Altunay Yeşilyurt (AY): Sahneler çok dar, grup olarak sığamıyoruz, aynı şekilde konser alanlarının altyapısı çok yetersiz kalıyor. Ülkemizdeki metal müzik gruplarına yeteri kadar destek verilmiyor.
Pandemi döneminde grup olarak çalışmalarınızı nasıl yürüttünüz?
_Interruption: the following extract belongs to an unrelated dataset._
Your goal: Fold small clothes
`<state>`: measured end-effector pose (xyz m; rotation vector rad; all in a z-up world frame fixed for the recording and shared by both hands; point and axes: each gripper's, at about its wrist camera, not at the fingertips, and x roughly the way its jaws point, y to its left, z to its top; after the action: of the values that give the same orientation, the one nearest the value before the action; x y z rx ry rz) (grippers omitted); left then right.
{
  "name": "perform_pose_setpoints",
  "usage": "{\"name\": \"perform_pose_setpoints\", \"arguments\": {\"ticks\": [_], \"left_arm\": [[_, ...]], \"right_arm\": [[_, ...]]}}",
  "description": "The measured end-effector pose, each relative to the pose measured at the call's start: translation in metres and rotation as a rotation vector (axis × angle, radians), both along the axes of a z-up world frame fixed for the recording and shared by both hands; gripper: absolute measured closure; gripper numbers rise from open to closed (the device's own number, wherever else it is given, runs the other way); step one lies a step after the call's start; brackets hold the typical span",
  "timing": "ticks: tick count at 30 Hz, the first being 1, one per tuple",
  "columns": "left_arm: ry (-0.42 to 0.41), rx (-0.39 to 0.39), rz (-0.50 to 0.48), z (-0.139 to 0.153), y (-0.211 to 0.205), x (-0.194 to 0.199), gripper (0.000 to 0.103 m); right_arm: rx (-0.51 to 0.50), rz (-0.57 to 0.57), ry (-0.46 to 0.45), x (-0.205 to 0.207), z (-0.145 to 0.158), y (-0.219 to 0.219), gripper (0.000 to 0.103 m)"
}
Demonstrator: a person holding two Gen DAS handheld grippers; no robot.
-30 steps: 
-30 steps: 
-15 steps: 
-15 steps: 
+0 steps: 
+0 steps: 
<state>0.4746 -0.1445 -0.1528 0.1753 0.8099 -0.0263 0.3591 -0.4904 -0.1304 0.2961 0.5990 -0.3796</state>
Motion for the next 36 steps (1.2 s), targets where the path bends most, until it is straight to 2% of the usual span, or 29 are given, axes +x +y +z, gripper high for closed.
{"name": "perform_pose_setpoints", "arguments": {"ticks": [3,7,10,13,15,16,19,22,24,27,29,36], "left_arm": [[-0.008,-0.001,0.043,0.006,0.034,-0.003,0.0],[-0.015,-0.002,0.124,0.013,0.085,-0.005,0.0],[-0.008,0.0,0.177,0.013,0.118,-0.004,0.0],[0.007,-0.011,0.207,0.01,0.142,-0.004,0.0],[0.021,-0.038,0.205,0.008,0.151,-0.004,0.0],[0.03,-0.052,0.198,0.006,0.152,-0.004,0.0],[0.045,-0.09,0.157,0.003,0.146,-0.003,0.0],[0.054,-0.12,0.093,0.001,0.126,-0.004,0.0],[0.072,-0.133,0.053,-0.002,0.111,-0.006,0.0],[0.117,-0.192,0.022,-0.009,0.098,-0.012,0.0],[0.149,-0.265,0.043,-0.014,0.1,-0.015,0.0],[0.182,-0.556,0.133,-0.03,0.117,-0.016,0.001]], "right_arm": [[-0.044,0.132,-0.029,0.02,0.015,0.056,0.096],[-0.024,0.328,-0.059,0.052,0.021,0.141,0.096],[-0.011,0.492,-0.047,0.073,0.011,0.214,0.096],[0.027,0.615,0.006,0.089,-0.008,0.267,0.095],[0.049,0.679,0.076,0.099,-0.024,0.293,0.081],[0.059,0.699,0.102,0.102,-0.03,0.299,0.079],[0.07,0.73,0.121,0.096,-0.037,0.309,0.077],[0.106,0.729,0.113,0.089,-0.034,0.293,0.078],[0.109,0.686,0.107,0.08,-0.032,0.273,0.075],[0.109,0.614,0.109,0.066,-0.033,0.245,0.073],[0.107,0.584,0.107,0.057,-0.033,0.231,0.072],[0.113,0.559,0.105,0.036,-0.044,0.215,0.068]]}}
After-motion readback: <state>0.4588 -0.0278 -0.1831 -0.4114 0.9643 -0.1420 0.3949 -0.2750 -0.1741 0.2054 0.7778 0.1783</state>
UA: Pandemi döneminde grup olarak çok görüşemedik ama uzaktan bağlantı kurarak 4 parça kaydettik. Biri parçanın iskeletini hazırlıyordu, diğerleri süslüyordu. Aranjesini ise konuşarak hallediyorduk. Yani genel olarak pandemi sürecini birçok gruba göre dolu geçirdik diyebiliriz.
Çalışmalarımız arasında, Devoted Roots adı altında ikili single çalışmamızı yayınladık. Bu çalışmayla birlikte eski gitaristimiz Onur’u anmış olduk. Bestelerin temelleri ona aitti. Ona bir mesaj vermek istedik.
Aynı şekilde “İlk Günah” ve “Kayıp” adında iki single daha yayınladık ve bu iki şarkı için klip çektik. “İlk Günah” ın çekimini ev ortamında yaptık. “Kayıp” ı ise, pandemi de dışarı yeni yeni dışarı çıkmaya başladığımız dönemlerde çektik. Kısacası elimizde ki imkânlarla çalışmalarımızı yürüttük.
Son olarak eklemek istediğiniz bir şey mi var mı?
UA: Çok teşekkür ederiz, bize değer verdiğiniz için. Çok mutlu olduk, tekrardan teşekkür ederiz. Konserlerde görüşmek üzere.
MT: Çok teşekkür ederiz. Aynı şekilde son konserimiz metal gecesi 2 bizi dinlemeye gelen insanlara ve bizim sahne çekimlerimizi yapan Erdem Erdemli ’ye de teşekkürlerimizi sunuyoruz. Esenlikle kalın
AY: Dinleyicilerimize teşekkür ederiz. Ama sahne dar.